La colonie industrielle de Calafou, près du village de Vallbona d'Anoia en Catalogne. © CIC CC

Calafou, la colonie catalane éco-industrielle postcapitaliste, organisait du 14 au 16 avril Hack The Earth. Benjamin Cadon (Labomedia) raconte comment s’y dessine un chemin biopolitique soutenable et désirable.

Calafou (Catalogne, Espagne), correspondance

C’est un terreau de politique et de pratique qui se fertilise maintenant depuis cinq ans à Calafou à l’occasion de la manifestation Hack The Earth (HTE), à base d’ateliers, tables rondes et conférences. Le tout est structuré en trois zones spatio-temporelles : la zone « Hacking » où s’entremêlent technologies libres, arts et science ; la zone « Nouvelles structures » autour du coopérativisme, des modes d’organisation en réseau, de la fédération de compétences, et la zone « Matériel » où s’expérimente la réappropriation de matériaux traditionnels, où s’inventent de nouvelles techniques contribuant à plus d’autonomie.

L’ancienne colonie industrielle Calafou, à 60km de Barcelone. © CC CIC

Calafou, un lieu atypique d’anticipation du futur

Calafou est une ancienne « colonie industrielle » basée en Catalogne, à 60km à l’ouest de Barcelone.

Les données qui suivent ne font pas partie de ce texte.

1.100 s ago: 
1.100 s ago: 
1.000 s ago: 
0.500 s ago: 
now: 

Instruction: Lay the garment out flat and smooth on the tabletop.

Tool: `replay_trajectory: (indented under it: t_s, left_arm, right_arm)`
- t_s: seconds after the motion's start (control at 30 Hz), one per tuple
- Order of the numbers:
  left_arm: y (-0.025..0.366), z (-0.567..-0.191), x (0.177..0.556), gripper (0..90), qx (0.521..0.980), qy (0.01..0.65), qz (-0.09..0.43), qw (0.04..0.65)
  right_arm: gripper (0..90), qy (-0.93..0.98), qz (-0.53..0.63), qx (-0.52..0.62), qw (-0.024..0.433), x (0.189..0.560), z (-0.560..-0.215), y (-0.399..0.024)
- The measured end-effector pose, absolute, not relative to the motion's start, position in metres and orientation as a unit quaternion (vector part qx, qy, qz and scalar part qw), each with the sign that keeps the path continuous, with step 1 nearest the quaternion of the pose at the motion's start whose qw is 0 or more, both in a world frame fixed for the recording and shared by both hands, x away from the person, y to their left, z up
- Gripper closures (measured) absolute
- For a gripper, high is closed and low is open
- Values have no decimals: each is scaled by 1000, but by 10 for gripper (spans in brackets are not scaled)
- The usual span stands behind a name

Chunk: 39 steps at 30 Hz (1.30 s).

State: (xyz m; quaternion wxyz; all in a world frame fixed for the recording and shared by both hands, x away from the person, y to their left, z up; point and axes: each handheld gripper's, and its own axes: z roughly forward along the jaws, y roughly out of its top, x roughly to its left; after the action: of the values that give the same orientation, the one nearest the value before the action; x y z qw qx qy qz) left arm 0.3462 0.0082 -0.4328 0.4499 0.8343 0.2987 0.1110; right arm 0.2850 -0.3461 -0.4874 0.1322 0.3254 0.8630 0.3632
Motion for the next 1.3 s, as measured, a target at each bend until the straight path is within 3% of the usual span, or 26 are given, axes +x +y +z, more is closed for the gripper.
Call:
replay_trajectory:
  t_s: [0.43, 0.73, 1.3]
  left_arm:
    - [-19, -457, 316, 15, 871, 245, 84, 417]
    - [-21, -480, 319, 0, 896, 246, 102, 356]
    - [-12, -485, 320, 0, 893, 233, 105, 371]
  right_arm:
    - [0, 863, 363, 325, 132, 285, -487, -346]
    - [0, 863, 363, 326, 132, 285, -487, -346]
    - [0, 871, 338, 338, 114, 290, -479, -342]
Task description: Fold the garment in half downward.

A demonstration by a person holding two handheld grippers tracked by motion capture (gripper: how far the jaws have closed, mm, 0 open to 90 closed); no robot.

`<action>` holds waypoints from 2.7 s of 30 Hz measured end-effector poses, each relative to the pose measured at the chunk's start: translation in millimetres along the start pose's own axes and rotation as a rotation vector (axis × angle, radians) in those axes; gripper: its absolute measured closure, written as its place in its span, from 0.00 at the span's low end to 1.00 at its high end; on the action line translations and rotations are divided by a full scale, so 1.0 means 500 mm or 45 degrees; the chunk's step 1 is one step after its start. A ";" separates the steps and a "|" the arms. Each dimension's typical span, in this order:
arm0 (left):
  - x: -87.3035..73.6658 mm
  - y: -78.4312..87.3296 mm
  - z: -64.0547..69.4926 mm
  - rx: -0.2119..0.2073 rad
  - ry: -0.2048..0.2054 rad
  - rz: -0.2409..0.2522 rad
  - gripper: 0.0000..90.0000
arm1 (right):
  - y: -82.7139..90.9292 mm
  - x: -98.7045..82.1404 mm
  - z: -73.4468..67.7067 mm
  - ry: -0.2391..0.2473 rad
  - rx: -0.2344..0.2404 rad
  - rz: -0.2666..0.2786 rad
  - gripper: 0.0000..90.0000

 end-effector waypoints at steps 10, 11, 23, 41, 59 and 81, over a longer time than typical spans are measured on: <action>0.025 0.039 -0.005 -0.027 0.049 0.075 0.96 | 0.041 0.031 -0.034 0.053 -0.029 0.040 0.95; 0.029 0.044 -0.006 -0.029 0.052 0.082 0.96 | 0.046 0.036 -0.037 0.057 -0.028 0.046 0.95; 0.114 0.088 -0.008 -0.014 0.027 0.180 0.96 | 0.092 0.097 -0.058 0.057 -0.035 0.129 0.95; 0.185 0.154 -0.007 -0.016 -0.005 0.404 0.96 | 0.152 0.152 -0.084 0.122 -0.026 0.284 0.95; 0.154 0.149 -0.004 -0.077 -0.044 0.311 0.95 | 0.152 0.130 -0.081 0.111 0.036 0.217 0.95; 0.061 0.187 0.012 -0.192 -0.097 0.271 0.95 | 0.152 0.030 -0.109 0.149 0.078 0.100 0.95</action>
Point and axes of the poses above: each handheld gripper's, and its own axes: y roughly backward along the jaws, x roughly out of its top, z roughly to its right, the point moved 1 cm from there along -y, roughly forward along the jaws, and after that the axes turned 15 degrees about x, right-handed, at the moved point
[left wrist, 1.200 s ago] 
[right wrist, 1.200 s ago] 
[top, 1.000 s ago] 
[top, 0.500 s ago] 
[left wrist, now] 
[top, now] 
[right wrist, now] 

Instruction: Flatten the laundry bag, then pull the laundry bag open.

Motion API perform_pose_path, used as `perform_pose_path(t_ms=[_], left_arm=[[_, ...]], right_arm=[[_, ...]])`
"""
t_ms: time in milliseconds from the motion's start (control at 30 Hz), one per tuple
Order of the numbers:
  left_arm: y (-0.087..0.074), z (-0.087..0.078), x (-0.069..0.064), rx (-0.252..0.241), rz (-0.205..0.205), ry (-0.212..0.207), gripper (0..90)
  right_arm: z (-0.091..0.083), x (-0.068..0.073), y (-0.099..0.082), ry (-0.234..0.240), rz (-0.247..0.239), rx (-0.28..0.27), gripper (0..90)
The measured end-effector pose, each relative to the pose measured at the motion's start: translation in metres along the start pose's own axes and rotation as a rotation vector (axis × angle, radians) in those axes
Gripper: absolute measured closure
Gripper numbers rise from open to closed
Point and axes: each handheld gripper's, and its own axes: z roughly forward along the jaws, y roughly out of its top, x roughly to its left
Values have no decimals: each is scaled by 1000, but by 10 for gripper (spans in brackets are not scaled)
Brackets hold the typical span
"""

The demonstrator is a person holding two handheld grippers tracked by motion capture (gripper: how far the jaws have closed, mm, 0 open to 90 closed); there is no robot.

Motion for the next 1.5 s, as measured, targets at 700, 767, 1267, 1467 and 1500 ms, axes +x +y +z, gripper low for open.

Il en existe une centaine dans la région, construites au XIXème siècle, héritage des premières heures de l’industrie du textile qui venait prendre l’énergie des rivières tout en regroupant ateliers, logements, écoles et lieux de culte dans une logique féodale et patriarcale de contrôle des travailleurs et de leurs familles.

C’est dans ce lieu que la Coopérative intégrale catalane (CIC) a choisi d’établir une nouvelle coopérative de logements sociaux en 2011 en proposant à son propriétaire une location avec option d’achat afin de lui redonner vie et d’y développer du bien commun et de nouvelles formes productives et économiques, dans une logique sociale et solidaire.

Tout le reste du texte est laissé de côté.